228. Cependant, tout requérant peut discuter des modifications liées à la propriété bénéficiaire avec les parties complètement indépendantes des autres requérants, dans la mesure suivante :

  • tout changement de la propriété bénéficiaire du requérant, qui confère à une nouvelle partie un intérêt bénéficiaire ou qui modifie sensiblement la structure de la propriété bénéficiaire, est effectué au moins dix jours avant le commencement de la présentation des soumissions;
  • le requérant informe le Ministre de l’Industrie immédiatement et par écrit, de tout changement de propriété bénéficiaire. Ce changement apparaîtra lors de la diffusion des renseignements le concernant à titre de soumissionnaire qualifié, sur le site Web de la Gestion du spectre et télécommunications d’Industrie Canada, à l'adresse suivante : http://www.ic.gc.ca/spectre.

229. Les soumissionnaires doivent cesser toute négociation dix jours avant le début des soumissions et jusqu’à la date limite de paiement final.

5.4.3 Discussions sur le partage des pylônes d’antennes

230. L’interdiction de communication comprend les discussions sur le partage des pylônes et des emplacements concernant les licences mises à l’enchère, depuis la date limite de réception des demandes jusqu’à la date limite de paiement des offres retenues. Les discussions concernant les nouveaux arrangements de partage ou l’expansion d’arrangements existants au sujet du spectre ne sont pas interdites si elles sont sans lien avec le processus d’enchère de la bande de 700 MHz.

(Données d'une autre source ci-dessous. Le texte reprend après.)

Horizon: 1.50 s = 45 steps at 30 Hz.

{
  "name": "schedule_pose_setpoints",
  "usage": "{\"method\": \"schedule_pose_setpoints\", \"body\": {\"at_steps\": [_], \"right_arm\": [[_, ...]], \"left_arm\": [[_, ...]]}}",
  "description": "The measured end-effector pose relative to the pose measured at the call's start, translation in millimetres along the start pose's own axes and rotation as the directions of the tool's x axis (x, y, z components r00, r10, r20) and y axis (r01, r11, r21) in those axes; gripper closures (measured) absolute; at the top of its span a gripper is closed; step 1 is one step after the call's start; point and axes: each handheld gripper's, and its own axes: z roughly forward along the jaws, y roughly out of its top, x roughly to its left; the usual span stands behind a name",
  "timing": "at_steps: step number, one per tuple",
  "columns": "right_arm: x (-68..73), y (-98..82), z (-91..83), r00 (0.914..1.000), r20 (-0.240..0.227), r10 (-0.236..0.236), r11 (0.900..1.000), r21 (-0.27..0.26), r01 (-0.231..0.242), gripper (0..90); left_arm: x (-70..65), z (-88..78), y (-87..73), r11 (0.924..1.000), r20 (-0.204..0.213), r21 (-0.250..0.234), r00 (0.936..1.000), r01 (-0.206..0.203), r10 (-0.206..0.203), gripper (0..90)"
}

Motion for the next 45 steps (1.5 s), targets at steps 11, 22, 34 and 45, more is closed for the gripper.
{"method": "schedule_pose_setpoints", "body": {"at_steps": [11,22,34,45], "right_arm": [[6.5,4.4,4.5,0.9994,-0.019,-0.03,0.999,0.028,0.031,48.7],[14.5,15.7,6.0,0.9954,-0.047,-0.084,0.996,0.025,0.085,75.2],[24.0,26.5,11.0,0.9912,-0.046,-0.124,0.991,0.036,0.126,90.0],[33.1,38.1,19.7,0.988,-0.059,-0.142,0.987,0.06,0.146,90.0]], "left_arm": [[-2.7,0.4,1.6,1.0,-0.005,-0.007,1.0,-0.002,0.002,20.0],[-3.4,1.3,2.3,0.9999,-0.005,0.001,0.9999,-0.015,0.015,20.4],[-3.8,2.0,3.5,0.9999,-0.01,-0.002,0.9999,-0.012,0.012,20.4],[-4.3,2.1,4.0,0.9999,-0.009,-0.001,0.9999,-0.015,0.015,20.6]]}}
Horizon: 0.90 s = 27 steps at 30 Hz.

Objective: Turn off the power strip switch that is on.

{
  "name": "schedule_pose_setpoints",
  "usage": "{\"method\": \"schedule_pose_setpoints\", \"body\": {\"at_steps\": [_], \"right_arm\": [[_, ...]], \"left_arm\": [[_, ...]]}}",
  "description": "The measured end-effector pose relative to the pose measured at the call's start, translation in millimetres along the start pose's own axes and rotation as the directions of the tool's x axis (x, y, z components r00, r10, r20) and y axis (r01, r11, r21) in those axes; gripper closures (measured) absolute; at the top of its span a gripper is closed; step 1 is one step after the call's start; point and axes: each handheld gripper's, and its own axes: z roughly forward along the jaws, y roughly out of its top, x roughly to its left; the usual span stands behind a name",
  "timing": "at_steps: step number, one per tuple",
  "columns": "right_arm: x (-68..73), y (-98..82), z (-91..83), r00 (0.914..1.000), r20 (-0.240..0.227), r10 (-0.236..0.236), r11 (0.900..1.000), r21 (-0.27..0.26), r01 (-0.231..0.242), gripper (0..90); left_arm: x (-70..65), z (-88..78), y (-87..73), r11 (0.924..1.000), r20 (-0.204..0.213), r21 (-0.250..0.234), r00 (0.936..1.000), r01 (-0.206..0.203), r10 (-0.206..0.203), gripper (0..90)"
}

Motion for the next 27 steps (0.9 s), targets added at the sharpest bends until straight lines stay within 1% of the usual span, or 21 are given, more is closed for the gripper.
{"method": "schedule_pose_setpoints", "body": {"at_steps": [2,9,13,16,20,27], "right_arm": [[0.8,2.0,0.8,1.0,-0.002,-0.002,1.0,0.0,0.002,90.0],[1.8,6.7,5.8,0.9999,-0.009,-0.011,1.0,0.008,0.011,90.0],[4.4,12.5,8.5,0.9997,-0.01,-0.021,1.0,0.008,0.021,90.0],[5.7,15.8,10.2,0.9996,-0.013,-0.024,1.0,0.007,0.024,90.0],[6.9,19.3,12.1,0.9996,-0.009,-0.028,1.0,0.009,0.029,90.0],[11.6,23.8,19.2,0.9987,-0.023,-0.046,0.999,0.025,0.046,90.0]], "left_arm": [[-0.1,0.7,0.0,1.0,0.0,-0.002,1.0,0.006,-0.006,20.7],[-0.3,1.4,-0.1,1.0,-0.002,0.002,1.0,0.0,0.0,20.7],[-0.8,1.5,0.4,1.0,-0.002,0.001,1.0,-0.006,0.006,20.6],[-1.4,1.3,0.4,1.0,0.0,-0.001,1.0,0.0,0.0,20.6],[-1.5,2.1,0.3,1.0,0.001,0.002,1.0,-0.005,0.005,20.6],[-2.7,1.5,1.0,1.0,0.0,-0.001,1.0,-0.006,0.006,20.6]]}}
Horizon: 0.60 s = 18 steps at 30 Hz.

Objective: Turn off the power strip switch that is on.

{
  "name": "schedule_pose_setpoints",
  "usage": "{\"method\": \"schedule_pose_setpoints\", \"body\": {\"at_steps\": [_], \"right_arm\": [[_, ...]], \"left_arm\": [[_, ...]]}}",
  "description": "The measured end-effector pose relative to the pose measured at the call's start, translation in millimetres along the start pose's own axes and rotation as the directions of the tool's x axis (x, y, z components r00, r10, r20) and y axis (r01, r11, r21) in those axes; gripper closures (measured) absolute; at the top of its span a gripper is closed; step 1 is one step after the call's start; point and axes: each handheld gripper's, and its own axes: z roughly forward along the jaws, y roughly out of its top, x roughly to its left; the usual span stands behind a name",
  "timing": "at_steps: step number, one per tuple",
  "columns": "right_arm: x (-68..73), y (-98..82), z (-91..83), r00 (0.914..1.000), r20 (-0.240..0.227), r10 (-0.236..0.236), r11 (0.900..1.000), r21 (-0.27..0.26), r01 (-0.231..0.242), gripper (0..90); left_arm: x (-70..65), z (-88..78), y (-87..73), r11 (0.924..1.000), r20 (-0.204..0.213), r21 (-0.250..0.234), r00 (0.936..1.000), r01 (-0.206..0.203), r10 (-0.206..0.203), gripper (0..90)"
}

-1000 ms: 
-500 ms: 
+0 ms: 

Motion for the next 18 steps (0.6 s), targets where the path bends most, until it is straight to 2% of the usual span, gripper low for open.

5.4.4 Communication avec des entreprises de services locaux

231. Dans le cadre de cette enchère, lorsque les services concernent le spectre de la bande de 700 MHz, l'interdiction de communication inclut les discussions à propos de l'interconnexion avec une entreprise de services locaux (ESL) lorsque cette dernière s’est qualifiée comme soumissionnaire (ou une de ses entités affiliées ou associées).

5.4.5 Services de consultation, conseils juridiques et réglementaires

232. Il est interdit aux soumissionnaires distincts de recevoir des conseils en matière d’enchère de la même entreprise d’experts- conseils durant l’enchère. Les soumissionnaires distincts peuvent recevoir des conseils juridiques ou touchant la réglementation du même cabinet d’avocats pourvu que ce dernier se conforme aux exigences relatives aux conflits d’intérêts et à l’information confidentielle du barreau compétent et que les requérants satisfassent aux dispositions du présent document.